> _TASK DIRECTIONS_
Give all of the data below again exactly, and drop the images.

> _GIVEN DATA_

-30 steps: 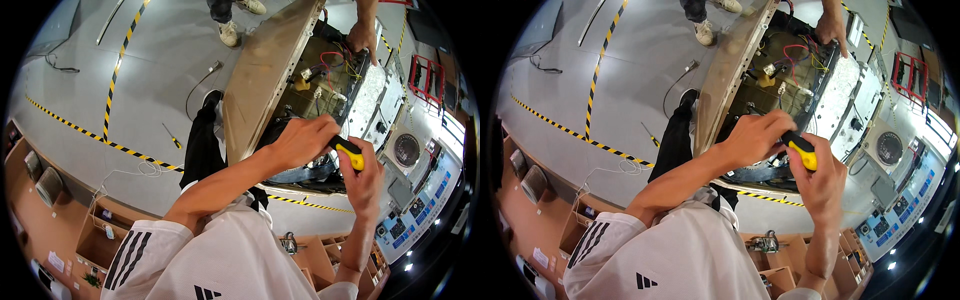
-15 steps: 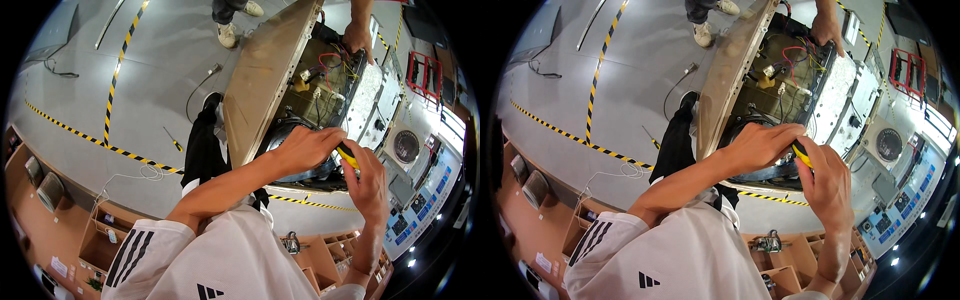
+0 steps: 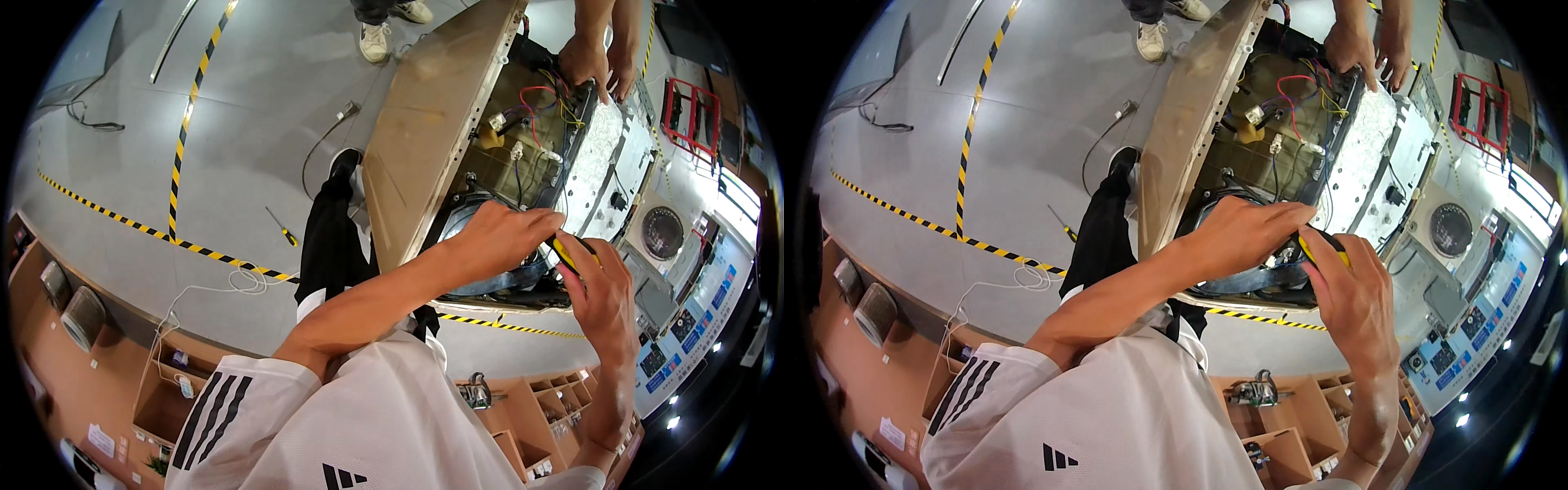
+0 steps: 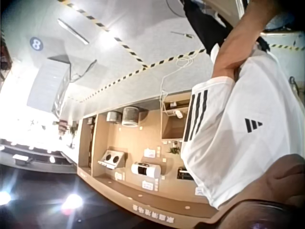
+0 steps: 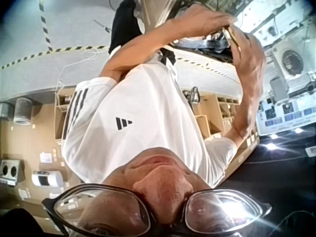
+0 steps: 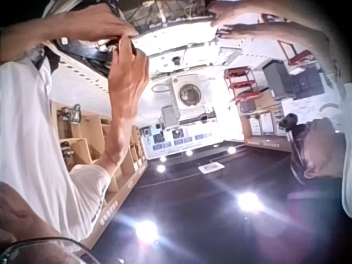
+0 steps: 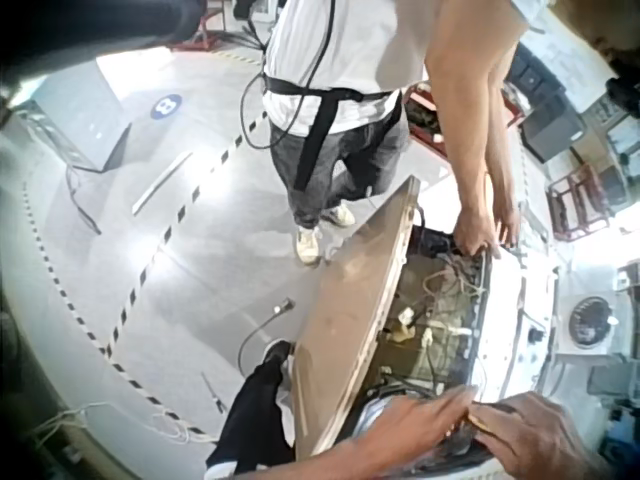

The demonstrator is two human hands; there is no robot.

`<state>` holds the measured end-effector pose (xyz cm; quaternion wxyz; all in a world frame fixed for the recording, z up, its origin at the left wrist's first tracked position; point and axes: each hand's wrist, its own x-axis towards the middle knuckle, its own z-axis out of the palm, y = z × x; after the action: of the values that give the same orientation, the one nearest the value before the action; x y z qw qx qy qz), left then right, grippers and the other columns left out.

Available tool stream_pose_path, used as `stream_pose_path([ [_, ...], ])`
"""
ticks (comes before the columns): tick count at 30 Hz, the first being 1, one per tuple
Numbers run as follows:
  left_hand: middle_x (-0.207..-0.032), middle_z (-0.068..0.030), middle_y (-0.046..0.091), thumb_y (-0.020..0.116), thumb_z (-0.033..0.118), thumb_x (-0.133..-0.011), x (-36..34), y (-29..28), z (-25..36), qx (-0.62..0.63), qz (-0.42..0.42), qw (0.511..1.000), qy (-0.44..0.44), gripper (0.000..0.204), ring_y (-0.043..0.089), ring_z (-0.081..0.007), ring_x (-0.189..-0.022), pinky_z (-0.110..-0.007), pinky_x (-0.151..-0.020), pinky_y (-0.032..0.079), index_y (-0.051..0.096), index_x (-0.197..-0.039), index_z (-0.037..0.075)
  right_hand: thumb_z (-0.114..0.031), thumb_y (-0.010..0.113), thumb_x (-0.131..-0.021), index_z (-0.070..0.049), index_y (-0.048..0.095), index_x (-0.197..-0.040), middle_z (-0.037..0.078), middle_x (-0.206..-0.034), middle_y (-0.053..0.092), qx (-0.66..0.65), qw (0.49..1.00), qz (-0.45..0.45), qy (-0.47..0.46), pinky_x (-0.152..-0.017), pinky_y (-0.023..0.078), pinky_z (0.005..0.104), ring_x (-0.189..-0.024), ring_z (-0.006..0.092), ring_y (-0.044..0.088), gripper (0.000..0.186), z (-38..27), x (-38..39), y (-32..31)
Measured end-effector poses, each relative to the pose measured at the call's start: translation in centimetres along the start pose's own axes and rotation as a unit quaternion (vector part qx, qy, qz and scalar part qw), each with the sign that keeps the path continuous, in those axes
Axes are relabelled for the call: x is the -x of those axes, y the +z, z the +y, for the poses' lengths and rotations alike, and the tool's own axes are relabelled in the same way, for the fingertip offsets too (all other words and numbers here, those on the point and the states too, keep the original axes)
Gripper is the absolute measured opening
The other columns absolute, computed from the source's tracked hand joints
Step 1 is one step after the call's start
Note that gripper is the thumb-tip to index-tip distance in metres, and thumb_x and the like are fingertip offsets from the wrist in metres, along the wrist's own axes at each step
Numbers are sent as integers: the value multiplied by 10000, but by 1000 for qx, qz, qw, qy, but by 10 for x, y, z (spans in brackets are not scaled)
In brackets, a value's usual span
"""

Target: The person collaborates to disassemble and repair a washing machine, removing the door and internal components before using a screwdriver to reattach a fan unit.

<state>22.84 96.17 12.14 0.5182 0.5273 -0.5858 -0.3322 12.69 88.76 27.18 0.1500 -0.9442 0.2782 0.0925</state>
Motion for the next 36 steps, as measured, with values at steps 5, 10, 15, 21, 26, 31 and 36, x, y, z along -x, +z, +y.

> _WRITTEN RESPONSE_
-30 steps: 
-15 steps: 
+0 steps: 
+0 steps: 
+0 steps: 
+0 steps: 
+0 steps: 

The demonstrator is two human hands; there is no robot.

`<state>` holds the measured end-effector pose (xyz cm; quaternion wxyz; all in a world frame fixed for the recording, z up, its origin at the left wrist's first tracked position; point and axes: each hand's wrist, its own x-axis towards the middle knuckle, its own z-axis out of the palm, y = z × x; after the action: of the values that give the same orientation, the one nearest the value before the action; x y z qw qx qy qz), left then right, grippers and the other columns left out.

Available tool stream_pose_path, used as `stream_pose_path([ [_, ...], ])`
"""
ticks (comes before the columns): tick count at 30 Hz, the first being 1, one per tuple
Numbers run as follows:
  left_hand: middle_x (-0.207..-0.032), middle_z (-0.068..0.030), middle_y (-0.046..0.091), thumb_y (-0.020..0.116), thumb_z (-0.033..0.118), thumb_x (-0.133..-0.011), x (-36..34), y (-29..28), z (-25..36), qx (-0.62..0.63), qz (-0.42..0.42), qw (0.511..1.000), qy (-0.44..0.44), gripper (0.000..0.204), ring_y (-0.043..0.089), ring_z (-0.081..0.007), ring_x (-0.189..-0.022), pinky_z (-0.110..-0.007), pinky_x (-0.151..-0.020), pinky_y (-0.032..0.079), index_y (-0.051..0.096), index_x (-0.197..-0.039), index_z (-0.037..0.075)
  right_hand: thumb_z (-0.114..0.031), thumb_y (-0.010..0.113), thumb_x (-0.131..-0.021), index_z (-0.070..0.049), index_y (-0.048..0.095), index_x (-0.197..-0.040), middle_z (-0.037..0.078), middle_x (-0.206..-0.034), middle_y (-0.053..0.092), qx (-0.66..0.65), qw (0.49..1.00), qz (-0.45..0.45), qy (-0.47..0.46), pinky_x (-0.152..-0.017), pinky_y (-0.023..0.078), pinky_z (0.005..0.104), ring_x (-0.189..-0.024), ring_z (-0.006..0.092), ring_y (-0.044..0.088), gripper (0.000..0.186), z (-38..27), x (-38..39), y (-32..31)
Measured end-effector poses, each relative to the pose measured at the call's start: translation in centimetres along the start pose's own axes and rotation as a unit quaternion (vector part qx, qy, qz and scalar part qw), each with the sign that keeps the path continuous, in those axes
Axes are relabelled for the call: x is the -x of those axes, y the +z, z the +y, for the poses' lengths and rotations alike, and the tool's own axes are relabelled in the same way, for the fingertip offsets too (all other words and numbers here, those on the point and the states too, keep the original axes)
Gripper is the absolute measured opening
The other columns absolute, computed from the source's tracked hand joints
Step 1 is one step after the call's start
Note that gripper is the thumb-tip to index-tip distance in metres, and thumb_x and the like are fingertip offsets from the wrist in metres, along the wrist's own axes at each step
Numbers are sent as integers: the value multiplied by 10000, but by 1000 for qx, qz, qw, qy, but by 10 for x, y, z (spans in brackets are not scaled)
In brackets, a value's usual span
"""

Target: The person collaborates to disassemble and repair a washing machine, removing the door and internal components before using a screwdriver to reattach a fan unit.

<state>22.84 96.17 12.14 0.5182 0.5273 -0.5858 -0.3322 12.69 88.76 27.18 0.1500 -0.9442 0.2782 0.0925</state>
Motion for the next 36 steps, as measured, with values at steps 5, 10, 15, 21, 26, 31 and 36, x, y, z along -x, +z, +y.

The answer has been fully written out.